§ **PROBLEM DESCRIPTION**:
An exact reproduction of all the entries is what the answer must contain.

Data entries:
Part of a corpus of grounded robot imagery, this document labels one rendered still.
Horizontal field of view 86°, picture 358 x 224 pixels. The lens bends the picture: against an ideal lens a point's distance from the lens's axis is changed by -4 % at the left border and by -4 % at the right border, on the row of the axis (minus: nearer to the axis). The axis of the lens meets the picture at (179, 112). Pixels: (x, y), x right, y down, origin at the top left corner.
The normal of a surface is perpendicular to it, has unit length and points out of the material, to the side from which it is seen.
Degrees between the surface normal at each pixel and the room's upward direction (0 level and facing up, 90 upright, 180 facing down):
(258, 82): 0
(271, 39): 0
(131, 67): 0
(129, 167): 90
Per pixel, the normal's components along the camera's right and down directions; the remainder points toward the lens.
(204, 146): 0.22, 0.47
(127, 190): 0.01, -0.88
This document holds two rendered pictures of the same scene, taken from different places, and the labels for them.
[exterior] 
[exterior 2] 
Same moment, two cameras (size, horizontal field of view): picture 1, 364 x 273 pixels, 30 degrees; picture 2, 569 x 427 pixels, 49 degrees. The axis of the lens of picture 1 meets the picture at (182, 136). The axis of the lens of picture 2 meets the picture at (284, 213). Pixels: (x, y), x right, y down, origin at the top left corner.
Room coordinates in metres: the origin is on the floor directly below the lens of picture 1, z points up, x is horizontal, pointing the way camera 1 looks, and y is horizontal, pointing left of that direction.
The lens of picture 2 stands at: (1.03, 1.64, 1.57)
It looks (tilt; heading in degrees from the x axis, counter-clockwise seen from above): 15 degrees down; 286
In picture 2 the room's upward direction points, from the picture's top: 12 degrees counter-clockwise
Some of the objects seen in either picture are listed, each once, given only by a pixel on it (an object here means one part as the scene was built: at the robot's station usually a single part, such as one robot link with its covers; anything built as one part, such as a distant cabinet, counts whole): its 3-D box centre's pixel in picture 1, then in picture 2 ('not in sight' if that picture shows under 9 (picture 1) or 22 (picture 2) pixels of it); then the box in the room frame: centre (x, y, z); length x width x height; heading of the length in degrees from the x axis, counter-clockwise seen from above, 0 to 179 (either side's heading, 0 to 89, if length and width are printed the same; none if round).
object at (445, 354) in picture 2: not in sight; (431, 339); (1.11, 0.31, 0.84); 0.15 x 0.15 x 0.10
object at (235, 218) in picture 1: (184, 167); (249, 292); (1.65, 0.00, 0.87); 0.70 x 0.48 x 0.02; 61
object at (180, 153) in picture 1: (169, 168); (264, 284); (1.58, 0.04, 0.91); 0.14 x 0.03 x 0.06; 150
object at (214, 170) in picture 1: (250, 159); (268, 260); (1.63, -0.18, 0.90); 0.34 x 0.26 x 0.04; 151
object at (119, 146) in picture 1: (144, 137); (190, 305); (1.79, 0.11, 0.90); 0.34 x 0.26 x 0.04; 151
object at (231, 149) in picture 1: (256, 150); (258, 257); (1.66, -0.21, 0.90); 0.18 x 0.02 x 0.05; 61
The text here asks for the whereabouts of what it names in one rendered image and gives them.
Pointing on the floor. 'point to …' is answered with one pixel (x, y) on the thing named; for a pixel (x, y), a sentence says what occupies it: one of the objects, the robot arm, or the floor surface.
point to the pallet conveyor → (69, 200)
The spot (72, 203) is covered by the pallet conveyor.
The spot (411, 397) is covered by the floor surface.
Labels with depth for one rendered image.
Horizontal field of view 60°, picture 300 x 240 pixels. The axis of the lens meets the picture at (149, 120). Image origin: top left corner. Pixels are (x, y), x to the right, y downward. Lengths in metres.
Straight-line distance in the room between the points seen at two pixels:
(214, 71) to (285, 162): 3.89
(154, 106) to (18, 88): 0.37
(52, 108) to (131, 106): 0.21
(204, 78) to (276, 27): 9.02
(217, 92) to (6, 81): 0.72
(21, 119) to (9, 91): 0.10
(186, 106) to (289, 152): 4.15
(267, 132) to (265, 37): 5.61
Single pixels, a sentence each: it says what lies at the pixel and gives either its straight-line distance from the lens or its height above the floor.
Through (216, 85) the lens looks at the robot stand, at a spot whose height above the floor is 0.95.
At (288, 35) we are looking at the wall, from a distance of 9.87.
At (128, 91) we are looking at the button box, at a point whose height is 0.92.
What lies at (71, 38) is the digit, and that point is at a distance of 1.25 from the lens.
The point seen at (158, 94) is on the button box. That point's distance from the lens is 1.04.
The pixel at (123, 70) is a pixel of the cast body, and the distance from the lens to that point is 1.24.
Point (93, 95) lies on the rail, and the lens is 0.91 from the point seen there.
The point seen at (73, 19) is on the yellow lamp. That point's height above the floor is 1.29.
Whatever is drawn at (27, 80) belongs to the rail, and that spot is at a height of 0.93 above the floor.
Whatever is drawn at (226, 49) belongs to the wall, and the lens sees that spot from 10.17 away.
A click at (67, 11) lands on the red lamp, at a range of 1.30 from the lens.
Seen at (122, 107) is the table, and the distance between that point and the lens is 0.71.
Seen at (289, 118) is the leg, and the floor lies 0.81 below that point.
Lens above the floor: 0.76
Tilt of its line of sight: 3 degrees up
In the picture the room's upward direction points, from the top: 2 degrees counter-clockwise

§ **EXERCISE SOLUTION**:
Part of a corpus of grounded robot imagery, this document labels one rendered still.
Horizontal field of view 86°, picture 358 x 224 pixels. The lens bends the picture: against an ideal lens a point's distance from the lens's axis is changed by -4 % at the left border and by -4 % at the right border, on the row of the axis (minus: nearer to the axis). The axis of the lens meets the picture at (179, 112). Pixels: (x, y), x right, y down, origin at the top left corner.
The normal of a surface is perpendicular to it, has unit length and points out of the material, to the side from which it is seen.
Degrees between the surface normal at each pixel and the room's upward direction (0 level and facing up, 90 upright, 180 facing down):
(258, 82): 0
(271, 39): 0
(131, 67): 0
(129, 167): 90
Per pixel, the normal's components along the camera's right and down directions; the remainder points toward the lens.
(204, 146): 0.22, 0.47
(127, 190): 0.01, -0.88
This document holds two rendered pictures of the same scene, taken from different places, and the labels for them.
[exterior] 
[exterior 2] 
Same moment, two cameras (size, horizontal field of view): picture 1, 364 x 273 pixels, 30 degrees; picture 2, 569 x 427 pixels, 49 degrees. The axis of the lens of picture 1 meets the picture at (182, 136). The axis of the lens of picture 2 meets the picture at (284, 213). Pixels: (x, y), x right, y down, origin at the top left corner.
Room coordinates in metres: the origin is on the floor directly below the lens of picture 1, z points up, x is horizontal, pointing the way camera 1 looks, and y is horizontal, pointing left of that direction.
The lens of picture 2 stands at: (1.03, 1.64, 1.57)
It looks (tilt; heading in degrees from the x axis, counter-clockwise seen from above): 15 degrees down; 286
In picture 2 the room's upward direction points, from the picture's top: 12 degrees counter-clockwise
Some of the objects seen in either picture are listed, each once, given only by a pixel on it (an object here means one part as the scene was built: at the robot's station usually a single part, such as one robot link with its covers; anything built as one part, such as a distant cabinet, counts whole): its 3-D box centre's pixel in picture 1, then in picture 2 ('not in sight' if that picture shows under 9 (picture 1) or 22 (picture 2) pixels of it); then the box in the room frame: centre (x, y, z); length x width x height; heading of the length in degrees from the x axis, counter-clockwise seen from above, 0 to 179 (either side's heading, 0 to 89, if length and width are printed the same; none if round).
object at (445, 354) in picture 2: not in sight; (431, 339); (1.11, 0.31, 0.84); 0.15 x 0.15 x 0.10
object at (235, 218) in picture 1: (184, 167); (249, 292); (1.65, 0.00, 0.87); 0.70 x 0.48 x 0.02; 61
object at (180, 153) in picture 1: (169, 168); (264, 284); (1.58, 0.04, 0.91); 0.14 x 0.03 x 0.06; 150
object at (214, 170) in picture 1: (250, 159); (268, 260); (1.63, -0.18, 0.90); 0.34 x 0.26 x 0.04; 151
object at (119, 146) in picture 1: (144, 137); (190, 305); (1.79, 0.11, 0.90); 0.34 x 0.26 x 0.04; 151
object at (231, 149) in picture 1: (256, 150); (258, 257); (1.66, -0.21, 0.90); 0.18 x 0.02 x 0.05; 61
The text here asks for the whereabouts of what it names in one rendered image and gives them.
Pointing on the floor. 'point to …' is answered with one pixel (x, y) on the thing named; for a pixel (x, y), a sentence says what occupies it: one of the objects, the robot arm, or the floor surface.
point to the pallet conveyor → (69, 200)
The spot (72, 203) is covered by the pallet conveyor.
The spot (411, 397) is covered by the floor surface.
Labels with depth for one rendered image.
Horizontal field of view 60°, picture 300 x 240 pixels. The axis of the lens meets the picture at (149, 120). Image origin: top left corner. Pixels are (x, y), x to the right, y downward. Lengths in metres.
Straight-line distance in the room between the points seen at two pixels:
(214, 71) to (285, 162): 3.89
(154, 106) to (18, 88): 0.37
(52, 108) to (131, 106): 0.21
(204, 78) to (276, 27): 9.02
(217, 92) to (6, 81): 0.72
(21, 119) to (9, 91): 0.10
(186, 106) to (289, 152): 4.15
(267, 132) to (265, 37): 5.61
Single pixels, a sentence each: it says what lies at the pixel and gives either its straight-line distance from the lens or its height above the floor.
Through (216, 85) the lens looks at the robot stand, at a spot whose height above the floor is 0.95.
At (288, 35) we are looking at the wall, from a distance of 9.87.
At (128, 91) we are looking at the button box, at a point whose height is 0.92.
What lies at (71, 38) is the digit, and that point is at a distance of 1.25 from the lens.
The point seen at (158, 94) is on the button box. That point's distance from the lens is 1.04.
The pixel at (123, 70) is a pixel of the cast body, and the distance from the lens to that point is 1.24.
Point (93, 95) lies on the rail, and the lens is 0.91 from the point seen there.
The point seen at (73, 19) is on the yellow lamp. That point's height above the floor is 1.29.
Whatever is drawn at (27, 80) belongs to the rail, and that spot is at a height of 0.93 above the floor.
Whatever is drawn at (226, 49) belongs to the wall, and the lens sees that spot from 10.17 away.
A click at (67, 11) lands on the red lamp, at a range of 1.30 from the lens.
Seen at (122, 107) is the table, and the distance between that point and the lens is 0.71.
Seen at (289, 118) is the leg, and the floor lies 0.81 below that point.
Lens above the floor: 0.76
Tilt of its line of sight: 3 degrees up
In the picture the room's upward direction points, from the top: 2 degrees counter-clockwise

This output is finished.